The Wrong Box (1966)
6/10
Farce is full of effort.
28 November 2007
Warning: Spoilers
Its a story of two older cousins -- John Mills and Ralph Richardson -- the surviving one of which pair will inherit a fortune, and the fortune will of course be passed on to his younger relatives. The two cousins haven't spoken in forty years. One of them, Mills, is an angry, sickly fellow. Richardson is an old bore. All of them, and all of their greedy young relatives, are proper Victorian types. There is a mix-up in which both men are mistakenly thought to be dead. Wrong boxes are shipped around from site to site. Two of the younger relatives (Peter Cook and Dudley Moore) connive to have Mills declared dead so that their living uncle can inherit the ten thousand pounds. It gets kind of complicated and winds up in a rattling chase of horse-drawn hearses and other vehicles, some containing dead bodies in pianos, others containing boxes full of money.
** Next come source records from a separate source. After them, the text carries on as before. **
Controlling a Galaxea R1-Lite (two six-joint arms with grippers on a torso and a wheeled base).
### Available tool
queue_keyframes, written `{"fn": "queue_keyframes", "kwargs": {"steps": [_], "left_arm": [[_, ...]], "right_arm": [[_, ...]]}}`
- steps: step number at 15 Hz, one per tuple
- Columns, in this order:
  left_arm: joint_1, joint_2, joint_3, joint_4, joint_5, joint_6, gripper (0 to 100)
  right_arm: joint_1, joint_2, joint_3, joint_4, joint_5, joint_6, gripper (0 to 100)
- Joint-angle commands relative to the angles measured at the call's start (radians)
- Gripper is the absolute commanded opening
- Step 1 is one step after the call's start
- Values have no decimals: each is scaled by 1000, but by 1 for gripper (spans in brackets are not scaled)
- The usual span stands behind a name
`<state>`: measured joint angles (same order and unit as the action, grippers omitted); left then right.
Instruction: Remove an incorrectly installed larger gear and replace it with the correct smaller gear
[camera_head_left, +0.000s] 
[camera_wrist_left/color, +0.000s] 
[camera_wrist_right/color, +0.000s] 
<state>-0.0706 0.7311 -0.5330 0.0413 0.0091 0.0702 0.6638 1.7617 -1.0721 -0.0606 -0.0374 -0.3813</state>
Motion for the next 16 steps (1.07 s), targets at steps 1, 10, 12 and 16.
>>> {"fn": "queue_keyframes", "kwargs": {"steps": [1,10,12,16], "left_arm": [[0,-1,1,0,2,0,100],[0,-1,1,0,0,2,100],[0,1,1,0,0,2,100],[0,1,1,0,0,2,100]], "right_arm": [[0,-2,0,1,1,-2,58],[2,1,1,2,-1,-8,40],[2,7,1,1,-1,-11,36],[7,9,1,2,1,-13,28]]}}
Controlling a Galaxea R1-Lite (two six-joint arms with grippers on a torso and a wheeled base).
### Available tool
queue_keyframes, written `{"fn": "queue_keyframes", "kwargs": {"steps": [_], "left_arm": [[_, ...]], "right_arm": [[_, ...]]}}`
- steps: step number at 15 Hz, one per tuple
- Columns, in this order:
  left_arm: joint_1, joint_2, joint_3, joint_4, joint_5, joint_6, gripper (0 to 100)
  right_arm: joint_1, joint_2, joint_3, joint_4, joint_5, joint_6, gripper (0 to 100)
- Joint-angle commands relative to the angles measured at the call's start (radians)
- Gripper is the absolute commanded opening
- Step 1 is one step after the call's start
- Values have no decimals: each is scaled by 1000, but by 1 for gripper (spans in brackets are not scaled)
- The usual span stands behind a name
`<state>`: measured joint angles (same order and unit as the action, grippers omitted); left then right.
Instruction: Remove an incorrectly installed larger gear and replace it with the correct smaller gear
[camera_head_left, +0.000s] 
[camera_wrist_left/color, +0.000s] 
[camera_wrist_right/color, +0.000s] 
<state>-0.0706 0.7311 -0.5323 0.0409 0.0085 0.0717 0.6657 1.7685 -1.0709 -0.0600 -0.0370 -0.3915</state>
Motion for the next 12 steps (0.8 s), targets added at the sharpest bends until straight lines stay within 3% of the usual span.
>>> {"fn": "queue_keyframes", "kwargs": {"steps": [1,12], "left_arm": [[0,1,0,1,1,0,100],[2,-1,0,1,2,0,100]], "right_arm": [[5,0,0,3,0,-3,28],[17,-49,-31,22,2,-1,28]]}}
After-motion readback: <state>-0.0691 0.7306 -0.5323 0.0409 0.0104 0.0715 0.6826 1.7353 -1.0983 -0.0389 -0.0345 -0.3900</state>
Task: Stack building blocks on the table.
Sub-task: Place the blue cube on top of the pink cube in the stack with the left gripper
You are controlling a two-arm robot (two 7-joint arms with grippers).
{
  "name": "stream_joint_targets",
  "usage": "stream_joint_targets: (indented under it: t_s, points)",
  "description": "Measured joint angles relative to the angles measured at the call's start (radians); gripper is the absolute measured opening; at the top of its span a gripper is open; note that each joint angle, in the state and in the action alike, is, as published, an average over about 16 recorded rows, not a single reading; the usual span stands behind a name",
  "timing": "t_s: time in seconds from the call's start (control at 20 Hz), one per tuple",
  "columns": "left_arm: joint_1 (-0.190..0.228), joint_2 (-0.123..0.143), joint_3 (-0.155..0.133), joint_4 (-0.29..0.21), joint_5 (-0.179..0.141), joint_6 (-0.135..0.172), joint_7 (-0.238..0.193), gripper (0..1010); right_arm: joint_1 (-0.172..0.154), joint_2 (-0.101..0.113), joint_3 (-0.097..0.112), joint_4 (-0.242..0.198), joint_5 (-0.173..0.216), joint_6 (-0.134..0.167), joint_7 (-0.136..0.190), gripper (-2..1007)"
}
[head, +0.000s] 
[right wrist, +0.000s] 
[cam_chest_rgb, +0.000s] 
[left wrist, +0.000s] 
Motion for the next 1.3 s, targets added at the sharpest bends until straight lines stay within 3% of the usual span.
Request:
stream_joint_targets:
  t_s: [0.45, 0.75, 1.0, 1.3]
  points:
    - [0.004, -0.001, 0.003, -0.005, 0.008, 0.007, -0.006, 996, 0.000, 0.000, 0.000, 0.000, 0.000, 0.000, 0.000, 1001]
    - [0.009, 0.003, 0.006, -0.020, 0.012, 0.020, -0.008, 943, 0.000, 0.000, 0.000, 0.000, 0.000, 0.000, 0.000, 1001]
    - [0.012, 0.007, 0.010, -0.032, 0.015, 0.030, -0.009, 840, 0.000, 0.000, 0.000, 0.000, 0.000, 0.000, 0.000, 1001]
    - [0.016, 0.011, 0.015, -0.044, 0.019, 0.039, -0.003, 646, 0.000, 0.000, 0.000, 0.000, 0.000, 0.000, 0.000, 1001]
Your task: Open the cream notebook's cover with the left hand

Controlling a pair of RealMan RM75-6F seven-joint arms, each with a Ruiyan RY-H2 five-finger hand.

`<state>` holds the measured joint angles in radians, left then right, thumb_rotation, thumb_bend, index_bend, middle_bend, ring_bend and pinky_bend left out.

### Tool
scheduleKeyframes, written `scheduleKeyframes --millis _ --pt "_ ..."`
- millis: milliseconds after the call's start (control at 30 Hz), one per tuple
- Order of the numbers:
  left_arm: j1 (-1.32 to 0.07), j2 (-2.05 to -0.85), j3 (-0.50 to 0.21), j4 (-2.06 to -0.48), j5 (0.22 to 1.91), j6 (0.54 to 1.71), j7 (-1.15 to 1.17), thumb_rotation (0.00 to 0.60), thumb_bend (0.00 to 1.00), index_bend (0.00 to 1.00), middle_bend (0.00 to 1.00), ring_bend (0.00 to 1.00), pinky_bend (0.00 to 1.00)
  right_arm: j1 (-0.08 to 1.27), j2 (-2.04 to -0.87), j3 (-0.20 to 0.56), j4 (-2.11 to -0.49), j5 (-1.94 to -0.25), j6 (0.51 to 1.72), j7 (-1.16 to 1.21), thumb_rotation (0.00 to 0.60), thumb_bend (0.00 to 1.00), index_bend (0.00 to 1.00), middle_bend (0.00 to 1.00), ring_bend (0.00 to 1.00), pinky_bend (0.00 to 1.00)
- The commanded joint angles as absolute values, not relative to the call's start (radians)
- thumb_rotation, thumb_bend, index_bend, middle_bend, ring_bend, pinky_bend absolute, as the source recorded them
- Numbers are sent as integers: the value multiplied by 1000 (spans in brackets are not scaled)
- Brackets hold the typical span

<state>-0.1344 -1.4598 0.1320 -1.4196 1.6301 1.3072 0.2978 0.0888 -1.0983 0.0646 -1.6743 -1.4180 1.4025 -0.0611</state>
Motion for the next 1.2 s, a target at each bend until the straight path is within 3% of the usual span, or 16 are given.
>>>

I don't know why this doesn't quite clear the bar but it's simply not as funny as it ought to be. It was released in 1966. "Tom Jones", a wildly successful period picture, was released two years earlier, and I suppose this was an attempt to follow up. But "Tom Jones" was a raucous story set in Georgian England of 1745. People fell into mud. They ate like animals before they copulated. And that is definitely NOT Victorian England, and you can't develop a successful parody in the same way. How can you exaggerate a proper and prim Victorian man or woman? Make him or her still MORE prim? You wind up with an ice sculpture. The humor is so understated that it isn't very amusing. (A woman glimpses a man's bare arm and fairly swoons. Twice.) Maybe, given the script, they should have gone the way not of "Tom Jones" but of some of the earlier Ealing comedies. Instead of zeroing in on mugging and flat jokes, had the story been played straight and ironic, it might have worked. As it is, the fulsome musical score, lush color photography, and row upon row of fine actors, are more of a distraction than a virtue.

The jokes are milked for what they are worth, and they're not all bad. Two examples.

Michael Caine is invited to the house of his inamorata and finds the house full of eggs of all sizes and colors. Splashy title card: "AT LAST! ALONE IN A HOUSE FULL OF EGGS!") Nanette Newman: "My uncle collects eggs." Caine (goggling): "Very commendable." Newman: "I find them obscene." When Caine leaves, Newman says politely and a little breathlessly that it was nice meeting him. Caine: "Not at all. I hope to see much more of you." Newman gasps at his boldness.

Well, here's another I found amusing. A young man, the grandson of an obscenely wealthy industrial baron, is holding his grandfather's wheelchair at the top of a hill. "When I die," croaks the old fellow, with an arthritic flourish, "all this will be yours" -- and he indicates the ugliest, smokiest, smoggiest, brickiest, most smokestack sprouting landscapre one has ever seen. "Yes, grandfather," smiles the young man. He releases the wheelchair that trundles down the hill to its offscreen fate.

Two cast members, however, make memorable every scene they're in. Wilfred Lawson as the aging butler, trembling and shuffling, whose every utterance is a strangled attempt at speech. (He was good in "Tom Jones," too.) And, especially, Peter Sellers as a drunken and discombobulated, disreputable doctor who performs abortions and helps poison people who have become nuisances. (He MUST have improvised some of his business.) He tries to sign a phony death certificate under the coaching of Peter Cook and finally manages to print out his name in ugly, scraggling letters. W. Pratt MD. Then he peruses it with half-stunned satisfaction and reads it aloud -- "W. Prattmd." I mean, he incorporates the "MD" into his last name. No other single gag matches that one.

I don't intend saying that this is a boring film. A viewer doesn't get a sense of failure at every turn, only that so many of the jokes aren't as funny as the script tries to make them, and some are plain silly. It's very genteel, and not at all irritating. Goes down like a draught of the black balm. You might enjoy it, so many other people have.

On a third viewing, though some of the gags remain without impact, others seem more amusing. Maybe the milieu of my brain cells has changed with age or some chemical manipulation. In any case, I've bumped my rating up a notch.